Imagine a promising new reading program touted by research as delivering significant gains. A district invests heavily, only to find that the hoped-for results don't materialize. Unfortunately, this scenario is more common than we'd like to admit in education. Practitioners are often left navigating a confusing landscape of studies, unsure which interventions will truly make a difference for their students.
Why does this happen? A growing number of researchers across social sciences, including education, are grappling with a fundamental challenge: how we interpret the results from research. The way we've traditionally analyzed and understood study results has some critical flaws that can lead us astray.
One major issue is the tendency for promising findings to be difficult to replicate. Just as psychology has faced scrutiny over studies that couldn't be reproduced, education research also struggles with this. Exciting results from one study often don't hold up when others try to replicate them (Gelbach and Robinson 2021; Open Science Collaborative 2015).
Furthermore, we rarely hear about the interventions that don't work. Negative or null findings often go unpublished, preventing the field from learning valuable lessons about what doesn't succeed in different contexts. Practitioners are left with confusing and mixed messages. Measuring how much students grew is simple, but understanding which interventions were responsible for those changes is complex. This lack of a complete picture can lead to significant investment in interventions based on a limited number of positive studies, only to see those investments fall short.
Think again of the resources sometimes poured into reading programs that don't align with the well-established science of reading—the consequences for students can be profound. Fortunately, there are ways to navigate this more effectively. But it requires all of us—researchers, practitioners, and policymakers—to become more critical consumers of research.
The Problem with "Statistical Significance" and Interpreting Effects
At the heart of the issue lie some common research practices related to how we determine if a finding is "real." Many are familiar with the idea of "statistical significance," often presented as a way to know if an effect is likely due to the intervention rather than chance. If the probability of a chance occurrence is less than 5%, the result is often deemed significant.

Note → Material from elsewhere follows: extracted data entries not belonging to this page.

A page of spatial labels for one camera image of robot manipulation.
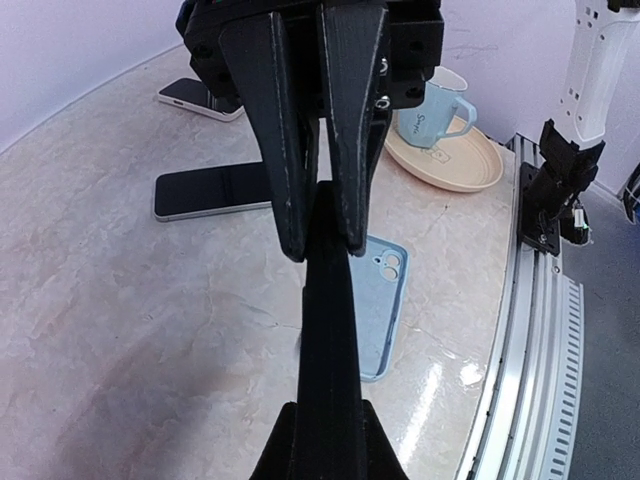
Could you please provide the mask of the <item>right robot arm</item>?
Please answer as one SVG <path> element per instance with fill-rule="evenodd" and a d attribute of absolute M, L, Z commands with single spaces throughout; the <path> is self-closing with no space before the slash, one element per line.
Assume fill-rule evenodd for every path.
<path fill-rule="evenodd" d="M 518 235 L 551 254 L 575 240 L 569 209 L 594 180 L 634 30 L 635 1 L 580 1 L 559 114 L 526 167 Z M 242 103 L 266 164 L 284 254 L 330 238 L 366 249 L 374 171 L 399 109 L 419 105 L 441 59 L 436 1 L 186 1 L 176 28 L 212 95 Z"/>

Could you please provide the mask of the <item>dark phone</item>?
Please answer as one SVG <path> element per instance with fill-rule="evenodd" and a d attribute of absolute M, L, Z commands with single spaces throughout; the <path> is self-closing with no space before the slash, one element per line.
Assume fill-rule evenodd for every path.
<path fill-rule="evenodd" d="M 235 121 L 245 113 L 239 100 L 215 97 L 201 81 L 192 78 L 180 78 L 160 89 L 157 99 L 224 123 Z"/>
<path fill-rule="evenodd" d="M 161 222 L 268 208 L 271 193 L 262 162 L 160 175 L 153 213 Z"/>

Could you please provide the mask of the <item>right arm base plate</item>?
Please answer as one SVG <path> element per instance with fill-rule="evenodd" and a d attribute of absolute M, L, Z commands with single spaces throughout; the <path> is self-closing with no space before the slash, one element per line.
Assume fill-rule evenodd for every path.
<path fill-rule="evenodd" d="M 545 166 L 521 164 L 518 204 L 518 240 L 557 257 L 561 245 L 558 188 Z"/>

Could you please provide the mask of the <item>light blue phone case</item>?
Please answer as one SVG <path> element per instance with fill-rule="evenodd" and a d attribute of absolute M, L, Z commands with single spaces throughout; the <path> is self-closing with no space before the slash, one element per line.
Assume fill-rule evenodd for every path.
<path fill-rule="evenodd" d="M 360 379 L 388 371 L 401 316 L 410 257 L 399 244 L 368 236 L 366 252 L 350 257 Z"/>

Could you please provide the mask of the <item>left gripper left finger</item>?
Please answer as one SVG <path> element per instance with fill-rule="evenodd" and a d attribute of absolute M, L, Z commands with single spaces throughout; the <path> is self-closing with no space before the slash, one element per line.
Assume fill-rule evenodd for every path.
<path fill-rule="evenodd" d="M 280 410 L 249 479 L 303 479 L 303 437 L 304 425 L 299 405 L 287 402 Z"/>

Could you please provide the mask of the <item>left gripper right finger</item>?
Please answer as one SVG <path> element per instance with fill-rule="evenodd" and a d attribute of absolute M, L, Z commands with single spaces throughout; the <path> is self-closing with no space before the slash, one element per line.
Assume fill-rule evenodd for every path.
<path fill-rule="evenodd" d="M 358 479 L 407 480 L 408 477 L 369 400 L 363 400 L 364 447 L 359 452 Z"/>

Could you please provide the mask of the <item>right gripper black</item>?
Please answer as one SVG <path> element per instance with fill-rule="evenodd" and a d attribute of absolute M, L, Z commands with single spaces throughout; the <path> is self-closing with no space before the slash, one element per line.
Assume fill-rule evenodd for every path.
<path fill-rule="evenodd" d="M 366 250 L 371 182 L 381 147 L 380 140 L 369 139 L 388 18 L 385 95 L 395 110 L 424 100 L 425 82 L 441 62 L 444 36 L 439 1 L 319 5 L 182 3 L 190 66 L 213 96 L 231 99 L 239 93 L 267 171 L 280 245 L 294 262 L 304 259 L 306 174 L 288 36 L 302 80 L 316 97 L 323 88 L 336 217 L 355 256 Z"/>

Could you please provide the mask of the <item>black phone case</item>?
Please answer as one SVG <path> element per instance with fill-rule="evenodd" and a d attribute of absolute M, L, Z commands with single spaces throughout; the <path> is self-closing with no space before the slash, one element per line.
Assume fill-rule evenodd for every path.
<path fill-rule="evenodd" d="M 349 254 L 335 213 L 333 184 L 322 181 L 306 246 L 294 479 L 366 477 Z"/>

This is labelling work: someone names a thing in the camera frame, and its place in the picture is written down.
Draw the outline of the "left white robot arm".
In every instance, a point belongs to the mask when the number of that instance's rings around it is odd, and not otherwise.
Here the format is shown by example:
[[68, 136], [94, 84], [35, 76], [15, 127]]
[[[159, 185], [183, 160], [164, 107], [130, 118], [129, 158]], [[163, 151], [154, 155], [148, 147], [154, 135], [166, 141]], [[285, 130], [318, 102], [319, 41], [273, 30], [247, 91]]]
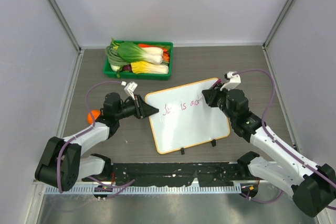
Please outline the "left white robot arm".
[[69, 191], [84, 178], [97, 178], [105, 182], [112, 174], [111, 159], [100, 154], [87, 158], [82, 155], [100, 142], [111, 138], [120, 126], [120, 120], [134, 116], [148, 118], [159, 110], [147, 104], [140, 95], [122, 100], [118, 93], [105, 96], [103, 107], [94, 123], [75, 135], [48, 140], [35, 170], [35, 179]]

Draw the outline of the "orange framed whiteboard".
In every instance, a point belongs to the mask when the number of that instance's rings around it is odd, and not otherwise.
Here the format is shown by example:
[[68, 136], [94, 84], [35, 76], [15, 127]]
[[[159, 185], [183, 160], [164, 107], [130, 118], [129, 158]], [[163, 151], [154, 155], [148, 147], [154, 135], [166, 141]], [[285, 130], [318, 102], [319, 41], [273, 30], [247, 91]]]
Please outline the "orange framed whiteboard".
[[209, 107], [202, 91], [218, 78], [210, 78], [149, 93], [145, 102], [159, 112], [149, 121], [160, 154], [179, 151], [230, 135], [229, 120], [218, 108]]

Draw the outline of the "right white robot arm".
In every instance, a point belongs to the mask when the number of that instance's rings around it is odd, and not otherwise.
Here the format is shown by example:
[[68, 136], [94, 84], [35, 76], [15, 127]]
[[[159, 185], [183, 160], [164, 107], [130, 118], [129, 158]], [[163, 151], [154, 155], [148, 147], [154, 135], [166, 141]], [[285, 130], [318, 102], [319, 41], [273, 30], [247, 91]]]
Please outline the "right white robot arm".
[[249, 152], [238, 160], [239, 177], [254, 176], [268, 181], [290, 196], [309, 217], [316, 217], [335, 200], [335, 170], [328, 164], [318, 165], [279, 138], [250, 111], [242, 90], [213, 87], [203, 90], [202, 95], [209, 107], [219, 108], [229, 118], [236, 135], [274, 160], [270, 163]]

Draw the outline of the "pink whiteboard marker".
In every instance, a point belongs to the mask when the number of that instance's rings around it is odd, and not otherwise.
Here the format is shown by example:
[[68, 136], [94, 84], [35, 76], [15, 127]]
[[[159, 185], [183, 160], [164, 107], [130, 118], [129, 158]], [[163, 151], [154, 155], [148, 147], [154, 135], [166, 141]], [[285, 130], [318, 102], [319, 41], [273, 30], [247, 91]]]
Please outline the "pink whiteboard marker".
[[204, 99], [206, 103], [214, 94], [214, 90], [222, 84], [221, 79], [217, 79], [209, 88], [203, 89], [201, 91], [201, 96], [198, 98], [198, 101]]

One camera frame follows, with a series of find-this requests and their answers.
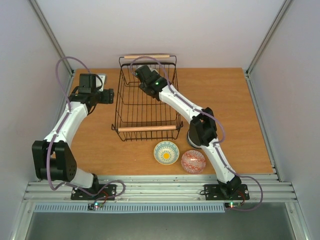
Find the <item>red patterned bowl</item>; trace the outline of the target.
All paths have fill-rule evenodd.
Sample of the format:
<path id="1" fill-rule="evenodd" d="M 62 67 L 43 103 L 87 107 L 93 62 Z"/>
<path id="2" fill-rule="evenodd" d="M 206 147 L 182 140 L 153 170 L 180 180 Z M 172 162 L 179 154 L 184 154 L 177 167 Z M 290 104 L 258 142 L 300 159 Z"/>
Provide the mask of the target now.
<path id="1" fill-rule="evenodd" d="M 182 168 L 189 174 L 200 174 L 206 167 L 206 159 L 198 150 L 188 150 L 181 157 Z"/>

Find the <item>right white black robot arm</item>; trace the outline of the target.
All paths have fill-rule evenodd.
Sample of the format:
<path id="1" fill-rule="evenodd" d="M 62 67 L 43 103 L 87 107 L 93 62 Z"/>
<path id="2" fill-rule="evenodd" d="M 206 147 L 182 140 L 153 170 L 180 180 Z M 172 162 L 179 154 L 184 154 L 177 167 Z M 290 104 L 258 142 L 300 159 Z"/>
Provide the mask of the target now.
<path id="1" fill-rule="evenodd" d="M 242 184 L 235 170 L 225 157 L 217 134 L 217 123 L 213 111 L 202 108 L 185 96 L 156 70 L 142 65 L 134 71 L 140 81 L 139 88 L 148 96 L 166 103 L 176 110 L 189 123 L 187 140 L 195 148 L 202 149 L 213 166 L 221 194 L 225 199 L 234 197 Z"/>

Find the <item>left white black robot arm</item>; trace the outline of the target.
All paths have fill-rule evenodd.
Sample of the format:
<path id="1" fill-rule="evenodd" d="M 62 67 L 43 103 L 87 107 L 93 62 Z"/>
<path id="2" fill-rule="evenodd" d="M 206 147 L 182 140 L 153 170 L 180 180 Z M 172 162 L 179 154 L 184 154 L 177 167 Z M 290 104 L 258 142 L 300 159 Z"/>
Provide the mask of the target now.
<path id="1" fill-rule="evenodd" d="M 103 73 L 80 74 L 79 84 L 67 98 L 63 114 L 53 130 L 43 140 L 32 144 L 36 177 L 47 180 L 52 190 L 57 190 L 53 181 L 60 181 L 82 191 L 89 199 L 96 199 L 101 193 L 98 177 L 78 167 L 71 144 L 83 120 L 98 104 L 114 102 L 114 90 L 104 88 L 106 81 Z"/>

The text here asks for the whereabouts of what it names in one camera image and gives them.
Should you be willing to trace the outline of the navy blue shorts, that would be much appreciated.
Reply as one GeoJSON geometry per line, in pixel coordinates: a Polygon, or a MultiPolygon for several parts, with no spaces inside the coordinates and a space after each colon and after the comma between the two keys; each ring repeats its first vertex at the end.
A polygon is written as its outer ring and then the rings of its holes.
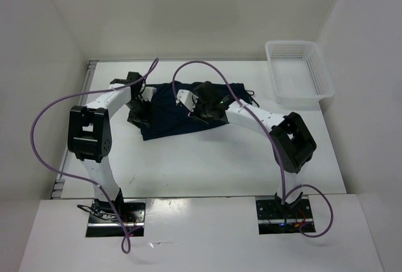
{"type": "MultiPolygon", "coordinates": [[[[177,89],[193,91],[200,84],[201,82],[184,84],[177,81],[175,82],[175,87],[177,89]]],[[[218,92],[220,98],[230,94],[225,84],[212,84],[212,86],[218,92]]],[[[148,120],[145,123],[137,122],[133,119],[132,121],[128,120],[128,122],[140,129],[144,141],[196,133],[225,125],[223,121],[211,121],[207,124],[189,117],[188,111],[183,106],[175,104],[171,83],[156,84],[153,87],[156,87],[156,94],[152,97],[150,106],[148,106],[149,108],[146,109],[148,120]]],[[[230,87],[239,99],[244,100],[248,104],[255,103],[259,107],[253,99],[253,90],[246,90],[242,83],[232,83],[230,87]]]]}

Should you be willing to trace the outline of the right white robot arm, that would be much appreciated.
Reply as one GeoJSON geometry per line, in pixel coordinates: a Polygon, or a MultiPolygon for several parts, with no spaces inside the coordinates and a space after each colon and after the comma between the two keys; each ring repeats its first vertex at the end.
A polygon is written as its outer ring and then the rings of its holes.
{"type": "Polygon", "coordinates": [[[276,212],[285,219],[297,211],[302,198],[295,187],[298,174],[312,159],[317,144],[301,115],[287,116],[254,107],[232,91],[222,97],[211,82],[204,82],[192,92],[180,91],[177,97],[189,110],[189,116],[203,122],[222,121],[235,124],[269,139],[280,168],[280,187],[274,195],[276,212]]]}

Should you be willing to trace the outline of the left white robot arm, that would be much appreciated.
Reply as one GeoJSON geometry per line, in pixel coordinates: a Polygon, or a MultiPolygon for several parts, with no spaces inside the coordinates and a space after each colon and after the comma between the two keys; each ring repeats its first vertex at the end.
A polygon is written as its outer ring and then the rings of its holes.
{"type": "Polygon", "coordinates": [[[156,88],[148,86],[137,72],[125,79],[114,79],[96,100],[73,106],[69,113],[68,150],[73,153],[89,176],[94,188],[95,215],[104,214],[116,222],[124,217],[126,207],[122,190],[114,179],[109,153],[112,149],[111,118],[122,107],[134,113],[134,121],[146,122],[146,110],[156,88]]]}

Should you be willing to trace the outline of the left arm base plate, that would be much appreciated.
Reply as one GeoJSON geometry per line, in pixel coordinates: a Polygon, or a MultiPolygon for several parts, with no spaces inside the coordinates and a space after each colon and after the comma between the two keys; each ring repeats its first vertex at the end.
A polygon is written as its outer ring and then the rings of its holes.
{"type": "MultiPolygon", "coordinates": [[[[86,237],[124,237],[124,231],[111,209],[97,209],[95,202],[90,207],[87,205],[77,207],[89,214],[86,237]]],[[[121,220],[129,237],[144,236],[145,209],[144,200],[128,200],[122,204],[121,220]]]]}

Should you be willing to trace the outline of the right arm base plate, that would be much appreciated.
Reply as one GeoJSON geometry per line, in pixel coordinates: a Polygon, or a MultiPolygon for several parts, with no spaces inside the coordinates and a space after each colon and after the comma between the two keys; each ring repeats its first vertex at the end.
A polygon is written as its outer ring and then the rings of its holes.
{"type": "Polygon", "coordinates": [[[294,234],[300,228],[307,234],[316,233],[310,201],[303,197],[286,217],[279,210],[273,196],[256,197],[259,234],[294,234]]]}

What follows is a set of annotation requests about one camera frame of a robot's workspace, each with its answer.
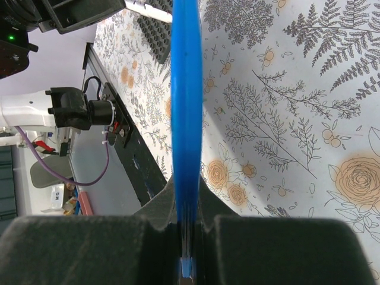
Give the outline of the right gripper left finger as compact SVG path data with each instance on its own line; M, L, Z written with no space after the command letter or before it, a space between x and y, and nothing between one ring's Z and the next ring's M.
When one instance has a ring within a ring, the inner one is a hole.
M1 236L2 284L177 284L170 180L131 216L25 216Z

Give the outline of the red capped whiteboard marker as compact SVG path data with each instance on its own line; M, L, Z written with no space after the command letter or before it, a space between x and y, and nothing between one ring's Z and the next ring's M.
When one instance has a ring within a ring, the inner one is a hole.
M125 1L125 8L148 18L159 20L164 23L172 23L171 13L154 8L153 6L140 1Z

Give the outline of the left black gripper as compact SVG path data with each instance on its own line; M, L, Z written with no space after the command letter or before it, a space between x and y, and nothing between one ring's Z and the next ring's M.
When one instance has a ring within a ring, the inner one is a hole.
M29 49L27 33L57 30L60 34L86 28L126 8L125 1L1 1L1 49Z

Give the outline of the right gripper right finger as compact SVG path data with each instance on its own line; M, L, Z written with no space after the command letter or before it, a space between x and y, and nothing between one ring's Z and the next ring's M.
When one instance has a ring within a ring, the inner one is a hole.
M199 186L197 284L374 284L353 231L342 221L241 217Z

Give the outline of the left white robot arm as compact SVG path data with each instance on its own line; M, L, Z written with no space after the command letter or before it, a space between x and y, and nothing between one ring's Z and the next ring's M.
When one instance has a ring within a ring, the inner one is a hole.
M1 1L1 78L29 67L38 46L28 33L56 30L66 34L96 24L125 9L124 1ZM75 128L111 126L112 101L88 100L75 87L55 87L18 96L1 96L1 126L6 128Z

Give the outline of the blue framed whiteboard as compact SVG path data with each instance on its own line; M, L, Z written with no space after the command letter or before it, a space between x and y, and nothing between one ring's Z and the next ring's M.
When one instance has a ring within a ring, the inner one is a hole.
M174 1L171 35L173 182L182 276L192 276L202 149L202 47L197 1Z

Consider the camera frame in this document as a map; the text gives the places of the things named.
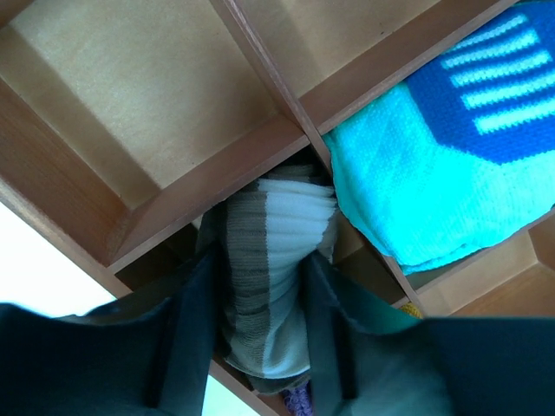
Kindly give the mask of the brown striped sock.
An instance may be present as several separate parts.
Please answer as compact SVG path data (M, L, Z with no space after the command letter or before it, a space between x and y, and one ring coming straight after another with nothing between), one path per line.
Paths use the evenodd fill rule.
M300 263L332 259L338 204L312 164L283 164L201 218L197 248L223 247L221 350L255 390L274 394L309 378Z

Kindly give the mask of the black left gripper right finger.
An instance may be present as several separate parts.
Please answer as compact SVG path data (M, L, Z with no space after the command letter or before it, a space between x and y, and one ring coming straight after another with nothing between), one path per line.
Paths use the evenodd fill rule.
M318 415L423 415L422 322L342 276L303 261L311 393Z

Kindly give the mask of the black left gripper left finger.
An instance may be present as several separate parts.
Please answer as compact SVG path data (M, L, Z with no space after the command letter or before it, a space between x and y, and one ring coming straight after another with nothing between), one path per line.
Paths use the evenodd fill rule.
M206 249L169 276L58 320L62 415L200 415L216 342L220 253Z

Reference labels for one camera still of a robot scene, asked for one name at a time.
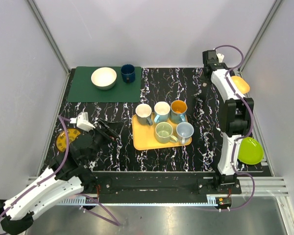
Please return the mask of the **grey-blue faceted mug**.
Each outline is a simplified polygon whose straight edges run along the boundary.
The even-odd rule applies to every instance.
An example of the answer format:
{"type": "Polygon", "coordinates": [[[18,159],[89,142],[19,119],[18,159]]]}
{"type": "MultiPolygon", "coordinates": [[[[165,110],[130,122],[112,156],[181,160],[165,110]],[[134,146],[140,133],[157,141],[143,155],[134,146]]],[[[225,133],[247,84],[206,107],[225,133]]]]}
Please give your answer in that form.
{"type": "Polygon", "coordinates": [[[135,109],[135,114],[141,125],[153,125],[153,121],[151,119],[152,109],[148,104],[139,104],[135,109]]]}

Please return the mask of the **light blue faceted mug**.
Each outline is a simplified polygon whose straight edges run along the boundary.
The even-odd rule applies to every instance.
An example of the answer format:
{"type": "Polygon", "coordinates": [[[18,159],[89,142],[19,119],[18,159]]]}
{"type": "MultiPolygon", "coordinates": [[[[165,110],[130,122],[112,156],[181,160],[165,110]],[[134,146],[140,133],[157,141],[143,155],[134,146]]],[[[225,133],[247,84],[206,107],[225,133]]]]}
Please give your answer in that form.
{"type": "Polygon", "coordinates": [[[171,107],[167,102],[159,101],[154,105],[154,123],[167,122],[171,107]]]}

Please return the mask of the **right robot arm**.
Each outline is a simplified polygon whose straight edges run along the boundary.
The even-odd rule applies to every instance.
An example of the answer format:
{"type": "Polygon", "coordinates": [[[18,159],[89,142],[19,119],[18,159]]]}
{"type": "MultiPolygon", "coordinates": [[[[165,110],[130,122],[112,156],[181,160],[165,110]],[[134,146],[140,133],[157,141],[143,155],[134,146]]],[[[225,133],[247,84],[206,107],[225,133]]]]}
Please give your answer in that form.
{"type": "Polygon", "coordinates": [[[219,114],[223,143],[216,172],[212,179],[202,183],[199,192],[240,194],[242,191],[237,179],[237,160],[242,140],[250,135],[253,127],[254,101],[239,91],[230,76],[230,68],[219,61],[216,50],[204,51],[202,58],[205,76],[211,80],[223,99],[219,114]]]}

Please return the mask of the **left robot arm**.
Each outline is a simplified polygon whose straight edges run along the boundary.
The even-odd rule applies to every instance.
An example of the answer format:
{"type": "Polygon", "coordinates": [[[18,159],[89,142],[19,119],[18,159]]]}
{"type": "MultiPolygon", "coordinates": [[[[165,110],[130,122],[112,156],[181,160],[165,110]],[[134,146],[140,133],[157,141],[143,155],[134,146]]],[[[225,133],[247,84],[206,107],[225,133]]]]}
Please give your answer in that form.
{"type": "Polygon", "coordinates": [[[96,177],[86,162],[118,136],[109,122],[99,119],[95,128],[78,135],[22,192],[7,200],[0,199],[0,225],[4,234],[18,235],[64,199],[98,190],[96,177]]]}

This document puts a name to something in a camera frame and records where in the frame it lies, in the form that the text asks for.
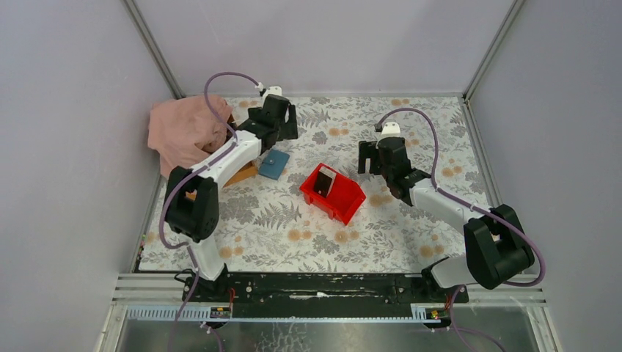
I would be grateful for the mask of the red plastic bin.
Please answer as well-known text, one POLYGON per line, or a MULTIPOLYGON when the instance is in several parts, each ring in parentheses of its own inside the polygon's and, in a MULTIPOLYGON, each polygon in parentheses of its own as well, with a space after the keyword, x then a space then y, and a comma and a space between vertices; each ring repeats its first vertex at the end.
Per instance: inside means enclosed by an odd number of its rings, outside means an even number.
POLYGON ((299 186, 299 190, 304 195, 304 201, 308 205, 314 205, 328 215, 330 219, 340 221, 348 225, 362 203, 366 200, 366 195, 358 183, 340 174, 328 165, 320 163, 313 172, 299 186), (319 196, 313 191, 318 169, 327 166, 337 173, 334 185, 328 197, 319 196))

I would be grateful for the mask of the blue card holder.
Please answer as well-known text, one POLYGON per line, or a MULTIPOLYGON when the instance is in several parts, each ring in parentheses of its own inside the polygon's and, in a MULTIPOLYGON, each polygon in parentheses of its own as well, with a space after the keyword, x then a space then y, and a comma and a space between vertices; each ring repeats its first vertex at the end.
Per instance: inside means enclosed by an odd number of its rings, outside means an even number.
POLYGON ((258 168, 258 174, 271 180, 278 180, 290 159, 288 153, 270 150, 258 168))

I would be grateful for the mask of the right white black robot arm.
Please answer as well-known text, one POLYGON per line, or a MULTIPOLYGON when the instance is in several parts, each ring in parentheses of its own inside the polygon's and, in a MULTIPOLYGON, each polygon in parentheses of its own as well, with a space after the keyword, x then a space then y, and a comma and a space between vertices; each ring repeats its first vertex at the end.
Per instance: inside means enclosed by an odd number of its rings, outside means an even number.
POLYGON ((519 235, 522 226, 513 208, 485 210, 440 189, 430 174, 411 166, 402 137, 360 141, 358 148, 360 174, 382 176, 394 198, 431 213, 463 235, 463 255, 422 270, 437 287, 477 283, 492 290, 535 263, 531 245, 519 235))

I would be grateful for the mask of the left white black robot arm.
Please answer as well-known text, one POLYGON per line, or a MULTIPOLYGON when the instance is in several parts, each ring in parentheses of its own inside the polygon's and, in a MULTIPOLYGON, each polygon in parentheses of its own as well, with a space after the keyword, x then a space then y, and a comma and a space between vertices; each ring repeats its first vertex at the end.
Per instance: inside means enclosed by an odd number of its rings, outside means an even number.
POLYGON ((215 281, 225 269, 214 235, 220 219, 219 192, 277 142, 297 137, 296 107, 281 87, 272 86, 263 91, 261 106, 248 110, 247 119, 214 154, 188 169, 172 170, 158 228, 168 225, 184 236, 179 245, 189 252, 199 278, 215 281))

However, researchers know that this widely used framework has limitations that can lead to biased or inaccurate interpretations. For instance, achieving a statistically significant result that is actually incorrect is more likely when the real impact of an intervention is small and when the study involves a limited number of participants (Sims et al., 2022). These conditions are not uncommon in the complex world of education research. One study estimated that the reported effects in successful education studies can be inflated by 52% or more (Sims et al., 2022).
In education, we often see these study results translated into practical terms, like "months of learning gained," to inform important decisions. We might also mistakenly interpret statistical significance as proof that the reported effect size is accurate.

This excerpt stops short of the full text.